━━━ RECORD SET ━━━

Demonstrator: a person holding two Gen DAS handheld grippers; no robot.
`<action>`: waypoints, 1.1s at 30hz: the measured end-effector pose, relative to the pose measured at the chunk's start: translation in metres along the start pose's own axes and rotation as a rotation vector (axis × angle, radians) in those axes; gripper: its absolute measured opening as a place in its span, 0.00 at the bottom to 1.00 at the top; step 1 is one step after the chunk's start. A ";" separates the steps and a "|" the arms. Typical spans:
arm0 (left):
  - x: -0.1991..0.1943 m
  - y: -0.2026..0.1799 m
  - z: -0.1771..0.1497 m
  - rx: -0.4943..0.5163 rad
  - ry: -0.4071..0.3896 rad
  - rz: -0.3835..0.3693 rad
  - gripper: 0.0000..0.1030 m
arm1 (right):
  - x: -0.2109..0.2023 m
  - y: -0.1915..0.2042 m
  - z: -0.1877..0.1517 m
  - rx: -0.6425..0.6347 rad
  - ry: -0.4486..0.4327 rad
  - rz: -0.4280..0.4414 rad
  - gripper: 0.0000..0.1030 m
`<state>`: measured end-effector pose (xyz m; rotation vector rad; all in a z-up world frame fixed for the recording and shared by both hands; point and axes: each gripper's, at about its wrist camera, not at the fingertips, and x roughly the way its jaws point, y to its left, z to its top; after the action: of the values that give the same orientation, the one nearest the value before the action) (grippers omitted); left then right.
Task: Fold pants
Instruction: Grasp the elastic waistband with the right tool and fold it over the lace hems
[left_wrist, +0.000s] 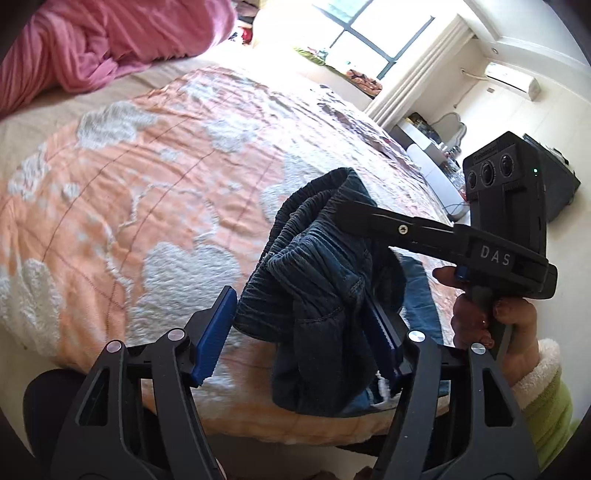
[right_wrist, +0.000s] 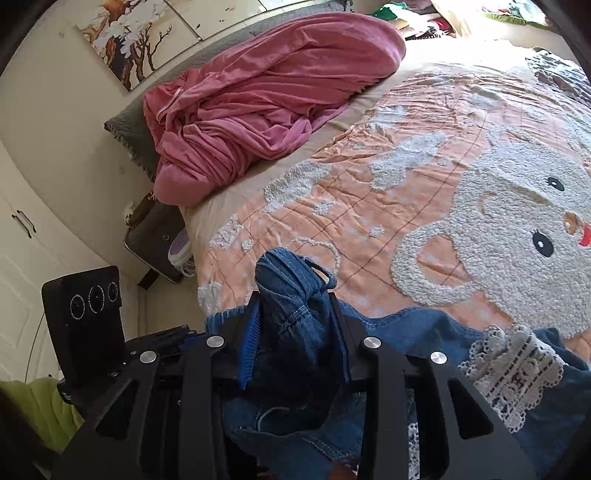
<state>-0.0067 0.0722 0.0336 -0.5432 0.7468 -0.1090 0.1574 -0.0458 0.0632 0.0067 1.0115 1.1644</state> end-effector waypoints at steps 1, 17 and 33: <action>0.000 -0.007 0.000 0.013 -0.001 -0.003 0.57 | -0.008 -0.003 -0.002 0.001 -0.015 -0.001 0.31; 0.039 -0.102 -0.007 0.179 0.053 -0.026 0.58 | -0.099 -0.066 -0.060 0.110 -0.184 -0.010 0.31; 0.075 -0.145 -0.030 0.288 0.119 -0.015 0.57 | -0.124 -0.121 -0.121 0.217 -0.219 -0.065 0.31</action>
<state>0.0417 -0.0865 0.0426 -0.2693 0.8263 -0.2602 0.1653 -0.2514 0.0150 0.2661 0.9309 0.9671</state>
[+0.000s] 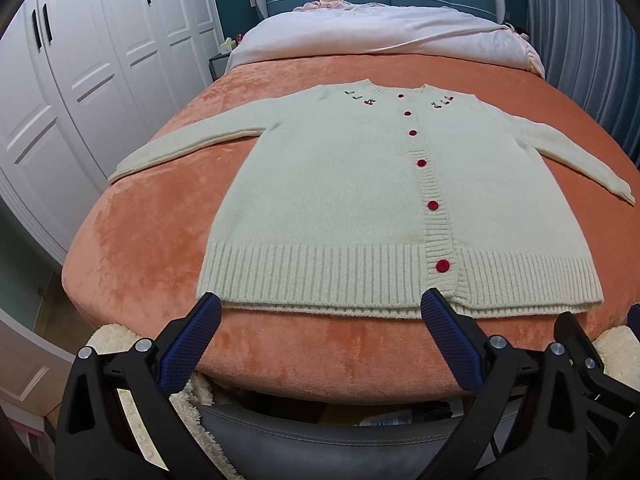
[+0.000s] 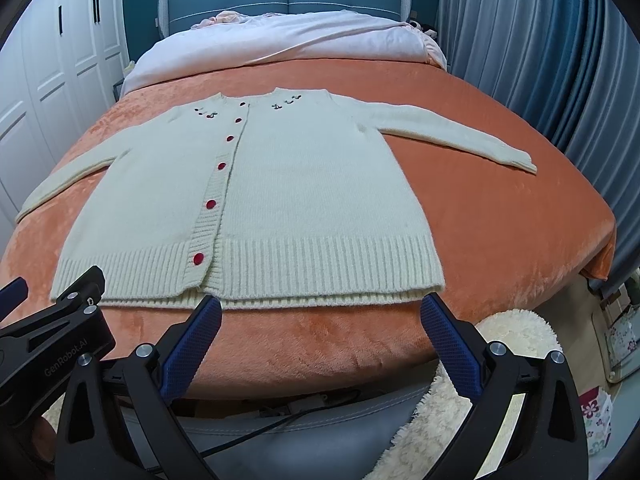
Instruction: Fold small clothes
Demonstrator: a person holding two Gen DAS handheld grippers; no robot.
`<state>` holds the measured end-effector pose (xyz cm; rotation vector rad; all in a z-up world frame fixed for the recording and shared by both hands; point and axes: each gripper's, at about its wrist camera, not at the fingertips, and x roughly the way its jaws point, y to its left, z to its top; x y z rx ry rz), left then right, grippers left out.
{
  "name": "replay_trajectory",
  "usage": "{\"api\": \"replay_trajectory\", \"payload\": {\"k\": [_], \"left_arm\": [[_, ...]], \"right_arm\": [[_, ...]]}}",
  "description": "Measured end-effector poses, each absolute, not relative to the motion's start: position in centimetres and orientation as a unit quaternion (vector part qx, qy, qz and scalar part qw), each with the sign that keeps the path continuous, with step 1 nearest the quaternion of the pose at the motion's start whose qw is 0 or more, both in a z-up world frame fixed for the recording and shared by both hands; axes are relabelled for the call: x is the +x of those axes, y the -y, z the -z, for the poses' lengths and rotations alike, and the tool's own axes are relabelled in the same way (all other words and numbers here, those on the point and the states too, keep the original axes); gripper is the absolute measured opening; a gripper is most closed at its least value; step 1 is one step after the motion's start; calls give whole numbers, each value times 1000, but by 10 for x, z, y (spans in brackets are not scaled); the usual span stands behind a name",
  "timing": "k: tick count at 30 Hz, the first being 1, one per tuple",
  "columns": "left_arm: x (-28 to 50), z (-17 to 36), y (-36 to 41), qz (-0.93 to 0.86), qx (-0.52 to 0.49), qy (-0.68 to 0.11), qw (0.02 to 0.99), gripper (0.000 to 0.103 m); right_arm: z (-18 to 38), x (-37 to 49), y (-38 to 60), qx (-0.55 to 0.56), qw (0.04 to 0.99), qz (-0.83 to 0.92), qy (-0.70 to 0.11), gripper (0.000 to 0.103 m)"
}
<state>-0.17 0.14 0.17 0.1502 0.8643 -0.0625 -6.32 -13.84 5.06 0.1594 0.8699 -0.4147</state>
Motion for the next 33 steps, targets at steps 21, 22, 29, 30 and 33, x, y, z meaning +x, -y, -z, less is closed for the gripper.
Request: {"api": "replay_trajectory", "payload": {"k": [21,22,29,30,33], "left_arm": [[-1,1,-4,27,71,-421,904,97],[-1,1,-4,27,71,-421,904,97],[-1,2,-4,27,70,-422,904,97],[-1,2,-4,27,70,-422,904,97],[-1,3,-4,27,70,-422,904,97]], "right_arm": [[-49,-61,138,78,882,199,-420,98],[-49,-61,138,79,882,199,-421,98],[-49,-61,138,80,881,199,-421,98],[-49,-60,138,80,881,199,-421,98],[-48,-60,137,80,881,200,-421,98]]}}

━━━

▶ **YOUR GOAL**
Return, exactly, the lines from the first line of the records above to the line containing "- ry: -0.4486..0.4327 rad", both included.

▶ **ANSWER TO THE PROBLEM**
Demonstrator: a person holding two Gen DAS handheld grippers; no robot.
`<action>`: waypoints, 1.1s at 30hz: the measured end-effector pose, relative to the pose measured at the chunk's start: translation in metres along the start pose's own axes and rotation as a rotation vector (axis × angle, radians) in those axes; gripper: its absolute measured opening as a place in its span, 0.00 at the bottom to 1.00 at the top; step 1 is one step after the chunk's start. A ";" separates the steps and a "|" the arms. Typical spans:
arm0 (left):
  - x: -0.1991..0.1943 m
  - y: -0.2026..0.1799 m
  - z: -0.1771..0.1497 m
  - rx: -0.4943..0.5163 rad
  - ry: -0.4071..0.3896 rad
  - rz: -0.3835..0.3693 rad
  - gripper: 0.0000..0.1030 m
arm1 (right):
  - x: -0.2109..0.2023 m
  - y: -0.1915..0.2042 m
  - z: -0.1877..0.1517 m
  - rx: -0.6425..0.6347 rad
  - ry: -0.4486..0.4327 rad

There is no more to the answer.